Keduanya telah sampai tepat di depan rumah yang Olin yakini adalah milik Rangga.
Rumah yang tak terlalu besar, juga tak terlalu kecil, bisa dibilang sederhana.
“Sebentar, gue ke dalem dulu.” ujar Rangga.
“Opal belum dateng juga?” tanya Olin yang membuat langkah Rangga tertahan.
“Belum ada kabar, paling nanti kalo udah deket ngabarin.” jelas Rangga seraya mengecek ponselnya itu.
Olin mengangguk dan kembali memainkan ponselnya, Rangga pun meninggalkan nya sendirian di ruang tamu.
Walaupun hanya ada Olin disini, tetap saja suasana canggung begitu memenuhi ruangan yang ia singgahi
oh Tuhann, aku benci atmosfir ini
Olin mengedarkan pandangannya ke setiap sudut ruangan, manik matanya menangkap beberapa bingkai foto di sebelahnya.
“Ini rangga pas kecil?” dirinya bergumam dengan sedikit terkekeh.
Olin masih setia melihat foto yang berada di sebelahnya, foto masa kecil yang ia yakini itu adalah Rangga.
Tubuh mungil, kepala yang kecil, rambut sebahu, serta gigi kelinci milik Rangga terpampang jelas disana.

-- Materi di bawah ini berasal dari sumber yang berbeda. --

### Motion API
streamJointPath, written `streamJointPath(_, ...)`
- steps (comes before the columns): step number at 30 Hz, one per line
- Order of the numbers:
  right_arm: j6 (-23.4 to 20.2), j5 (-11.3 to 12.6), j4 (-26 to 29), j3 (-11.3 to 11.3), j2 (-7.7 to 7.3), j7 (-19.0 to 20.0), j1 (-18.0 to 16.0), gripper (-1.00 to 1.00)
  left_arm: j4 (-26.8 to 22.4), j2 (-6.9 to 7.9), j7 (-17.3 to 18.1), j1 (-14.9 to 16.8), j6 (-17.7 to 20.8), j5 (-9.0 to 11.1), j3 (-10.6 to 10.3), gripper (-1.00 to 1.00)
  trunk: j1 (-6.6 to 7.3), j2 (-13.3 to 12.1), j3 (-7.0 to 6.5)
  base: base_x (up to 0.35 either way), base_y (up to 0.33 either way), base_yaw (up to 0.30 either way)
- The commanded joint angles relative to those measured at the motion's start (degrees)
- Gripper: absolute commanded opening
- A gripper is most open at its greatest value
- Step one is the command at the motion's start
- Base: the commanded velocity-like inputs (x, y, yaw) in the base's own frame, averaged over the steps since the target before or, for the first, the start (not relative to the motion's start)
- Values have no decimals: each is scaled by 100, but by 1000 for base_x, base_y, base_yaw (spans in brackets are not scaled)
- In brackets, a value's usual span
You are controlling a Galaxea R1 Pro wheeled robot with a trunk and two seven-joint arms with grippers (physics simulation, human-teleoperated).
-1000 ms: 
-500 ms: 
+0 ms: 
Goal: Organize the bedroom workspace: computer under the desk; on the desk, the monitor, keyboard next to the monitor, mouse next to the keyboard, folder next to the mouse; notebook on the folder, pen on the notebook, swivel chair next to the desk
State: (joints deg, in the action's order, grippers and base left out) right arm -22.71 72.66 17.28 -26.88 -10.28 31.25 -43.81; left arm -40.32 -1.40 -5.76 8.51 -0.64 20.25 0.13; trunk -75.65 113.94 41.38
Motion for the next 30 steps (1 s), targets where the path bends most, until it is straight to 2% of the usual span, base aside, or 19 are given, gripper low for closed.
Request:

Sampai akhirnya ia sedikit terkejut karna ada sebuah tangan memeluk kakinya
Perlahan Olin melirik ke arah bawah, mencari tahu siapa pelaku yang memeluk kakinya secara tiba-tiba.
“Kaka!”
“Eh?”
Anak kecil?
Anak kecil dari mana ini?!
Apakah hujan anak kecil?!
Bodoh, mana ada.
Segera Olin menggendong gadis kecil yang ia perkirakan berumur 3 atau 4 tahun itu di atas pangkuan Olin.
Kedua tangannya ia layangkan ke udara, berusaha menangkup Olin di hadapannya.
“Kaakaa~”
Olin sedikit tersenyum menahan gemas, “kamu namanya siapa??”
“Gee... Gea..” ujarnya seraya mengerjapkan kedua bola matanya
“Kaka siapa?” tanya nya sedikit kesusahan, mungkin ia baru belajar berbicara.
“Aku? Aku Olin.”
“Linlin?” seru Gea dengan wajah polos
Olin tertawa gemas, Linlin? Nama yang lucu, pikirnya.
“Iyaa, aku Linlin.”
“Linlin!” pekik Gea kegirangan.
Olin tak kuat menahan gemas dan mencubit pelan pipi gembil nya itu, astagaa, anak siapa sih ini??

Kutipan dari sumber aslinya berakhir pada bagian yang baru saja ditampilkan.